John Logan writes his own success story
John Logan’s road to becoming one of the most versatile and in-demand screenwriters began when he was a youngster. He suffered from severe asthma that prevented him from playing outside, so he found solace watching old movies on the family’s small black-and-white TV set.
“I fell in love with Errol Flynn and Tyrone Power and Basil Rathbone and Hitchcock and Orson Welles and John Huston,” said Logan, 50, who still talks with child-like enthusiasm about those movies.
His love of writing and movies was particularly in evidence in 2011. He penned the screenplay for the animated comedy hit, “Rango”; and for Martin Scorsese’s valentine to cinema, “Hugo,” that was based on the book “The Invention of Hugo Cabret” by Brian Selznick, for which Logan is nominated for a Writers Guild Award; and he wrote the film adaptation of one of his favorite Shakespeare plays “Coriolanus,” which reopens Friday after a one-week Oscar-qualifying run in December.
Logan remembers when his father asked him to watch a movie on TV with him. “I said, ‘What is it?’ He said, ‘Don’t ask. It has got ghosts and a sword fight.”’
The movie was Laurence Olivier’s 1948 Oscar-winning version of Shakespeare’s “Hamlet.”
“That was the day my life changed,” said Logan over lunch at the Four Seasons in Beverly Hills. “My father saw how excited I was and, god love him, he started reading the plays with me. I watched Olivier’s ‘Henry V’ and ‘Richard III’ — it was that tryptic of plays that made me a writer because I fell in love Shakespeare, which made me fall in love with theater.”
Logan’s writing for screen and theater has won him accolades and kept him very busy.

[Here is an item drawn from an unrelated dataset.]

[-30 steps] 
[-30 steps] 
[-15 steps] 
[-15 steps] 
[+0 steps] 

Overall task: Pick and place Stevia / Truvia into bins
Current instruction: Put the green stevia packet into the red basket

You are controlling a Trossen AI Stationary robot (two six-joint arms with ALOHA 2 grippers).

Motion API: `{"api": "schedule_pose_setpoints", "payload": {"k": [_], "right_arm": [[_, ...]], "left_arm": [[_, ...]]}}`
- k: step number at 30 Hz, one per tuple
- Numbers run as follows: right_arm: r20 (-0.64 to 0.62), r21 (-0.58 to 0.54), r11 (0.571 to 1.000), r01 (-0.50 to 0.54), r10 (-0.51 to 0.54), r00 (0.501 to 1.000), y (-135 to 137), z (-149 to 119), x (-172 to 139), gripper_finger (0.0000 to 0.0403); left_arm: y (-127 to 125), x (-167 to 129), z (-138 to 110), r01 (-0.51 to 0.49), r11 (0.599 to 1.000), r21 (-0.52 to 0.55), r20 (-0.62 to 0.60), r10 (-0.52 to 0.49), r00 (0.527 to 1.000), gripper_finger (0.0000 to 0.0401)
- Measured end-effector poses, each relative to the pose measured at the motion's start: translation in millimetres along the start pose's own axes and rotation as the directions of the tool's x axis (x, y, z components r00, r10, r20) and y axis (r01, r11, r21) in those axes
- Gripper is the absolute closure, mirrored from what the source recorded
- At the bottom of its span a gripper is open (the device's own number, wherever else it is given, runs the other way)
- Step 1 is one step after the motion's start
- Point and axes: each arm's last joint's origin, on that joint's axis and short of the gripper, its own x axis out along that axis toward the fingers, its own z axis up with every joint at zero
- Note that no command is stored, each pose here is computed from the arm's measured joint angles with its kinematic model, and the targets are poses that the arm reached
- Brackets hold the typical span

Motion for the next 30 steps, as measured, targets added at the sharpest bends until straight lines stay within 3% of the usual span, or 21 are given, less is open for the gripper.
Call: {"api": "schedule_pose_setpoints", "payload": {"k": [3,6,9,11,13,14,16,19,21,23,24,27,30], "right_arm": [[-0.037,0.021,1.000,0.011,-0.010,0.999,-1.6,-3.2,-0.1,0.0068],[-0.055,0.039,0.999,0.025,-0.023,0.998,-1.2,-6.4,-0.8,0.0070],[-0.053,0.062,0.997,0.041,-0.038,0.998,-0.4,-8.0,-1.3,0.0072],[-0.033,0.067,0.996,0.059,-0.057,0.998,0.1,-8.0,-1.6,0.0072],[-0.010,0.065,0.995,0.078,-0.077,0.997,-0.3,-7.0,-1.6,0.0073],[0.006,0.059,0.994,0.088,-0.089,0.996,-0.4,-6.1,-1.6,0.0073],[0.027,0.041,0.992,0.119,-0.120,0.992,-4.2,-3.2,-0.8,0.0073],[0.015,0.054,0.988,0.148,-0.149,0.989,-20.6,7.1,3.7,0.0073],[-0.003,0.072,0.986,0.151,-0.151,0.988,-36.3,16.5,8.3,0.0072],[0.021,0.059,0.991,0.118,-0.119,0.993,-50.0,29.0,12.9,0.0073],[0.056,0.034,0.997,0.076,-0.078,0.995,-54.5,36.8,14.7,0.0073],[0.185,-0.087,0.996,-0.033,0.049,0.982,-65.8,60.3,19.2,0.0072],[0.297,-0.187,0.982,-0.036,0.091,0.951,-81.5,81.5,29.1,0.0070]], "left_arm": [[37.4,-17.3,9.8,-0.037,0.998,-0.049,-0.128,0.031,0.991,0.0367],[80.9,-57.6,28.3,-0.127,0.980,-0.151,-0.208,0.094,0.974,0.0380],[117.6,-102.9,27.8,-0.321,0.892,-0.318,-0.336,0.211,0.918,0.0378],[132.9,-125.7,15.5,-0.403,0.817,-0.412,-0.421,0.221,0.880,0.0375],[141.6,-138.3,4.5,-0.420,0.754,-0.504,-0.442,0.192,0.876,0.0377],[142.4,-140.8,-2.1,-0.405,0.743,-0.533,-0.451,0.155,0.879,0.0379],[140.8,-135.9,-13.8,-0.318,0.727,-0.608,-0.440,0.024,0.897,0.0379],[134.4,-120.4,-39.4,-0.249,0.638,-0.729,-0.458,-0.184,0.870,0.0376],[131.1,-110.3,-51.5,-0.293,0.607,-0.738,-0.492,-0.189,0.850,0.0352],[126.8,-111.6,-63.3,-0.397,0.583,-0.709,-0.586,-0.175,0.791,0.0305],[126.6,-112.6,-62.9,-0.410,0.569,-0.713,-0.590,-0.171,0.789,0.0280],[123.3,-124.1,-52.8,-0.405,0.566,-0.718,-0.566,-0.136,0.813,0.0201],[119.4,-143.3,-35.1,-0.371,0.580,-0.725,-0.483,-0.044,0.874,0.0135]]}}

He co-wrote best picture winner “Gladiator” (2000), wrote “The Aviator” (2004) — both of which earned him Oscar nominations — and “Sweeney Todd: The Demon Barber of Fleet Street” (2007). Two years ago, he earned a Tony Award for best play for “Red,” about artist Mark Rothko. The play opens at the Mark Taper Forum in August.
Logan hasn’t been resting on his laurels. He recently completed the screenplay for the new James Bond film, “Skyfall,” and last week it was announced he was going to adapt the Tony Award-winning musical “Jersey Boys” about Frankie Valli and the Four Seasons.
Ralph Fiennes, who stars and made his directorial debut in the modern-day adaptation of “Coriolanus,” described Logan as a “very enthusiastic” collaborator. “He was the first writer that [my agency] thought I should meet. I pitched him the idea of a modern day adaptation and he very quickly got what I was trying to do.”
The project is an emotional one for Logan, who lost his father last March to cancer. “He never got to see ‘Coriolanus,’ but he was so proud I am doing it,” he said wistfully. “He was so excited about that. I always think about that movie as sort of the touch of my heart to my dad.”
“Hugo” marked the second time Logan has collaborated with Scorsese. “We call him ‘the Maestro,’” said Logan about the Oscar-winning filmmaker. “No one can touch him for inspiring other artists. It’s thrilling to be in a room with him.”
And the feeling is mutual for the Oscar-winning director.
In a statement, Scorsese said, “What I value most of all is his extraordinary knowledge of everything under the sun — film, theater, painting, literature, world history, you name it. I can tell you he’s absolutely unique is that sense and it gives him a real advantage as a writer.”
Gore Verbinski, who directed “Rango,” concurs. “At his core, he has such a command of dramatic literature. He is incredibly well-read and astute and he brings so much intellect to the process.”
Logan said it is “absolutely necessary” for him to test himself as a writer, in the same way that his idol Shakespeare did some 400 years ago.
“From 1599 to 1600, he was doing ‘Henry V,’ ‘Julius Caesar’ and ‘Hamlet,’ ” said Logan. “The same vision was also about to create the magic of ‘The Winter’s Tale,’ the brutal harrowing truth of ‘King Lear’ and the comedy of ‘As You Like it.’ That to me is thrilling — a writer testing himself in different directions.”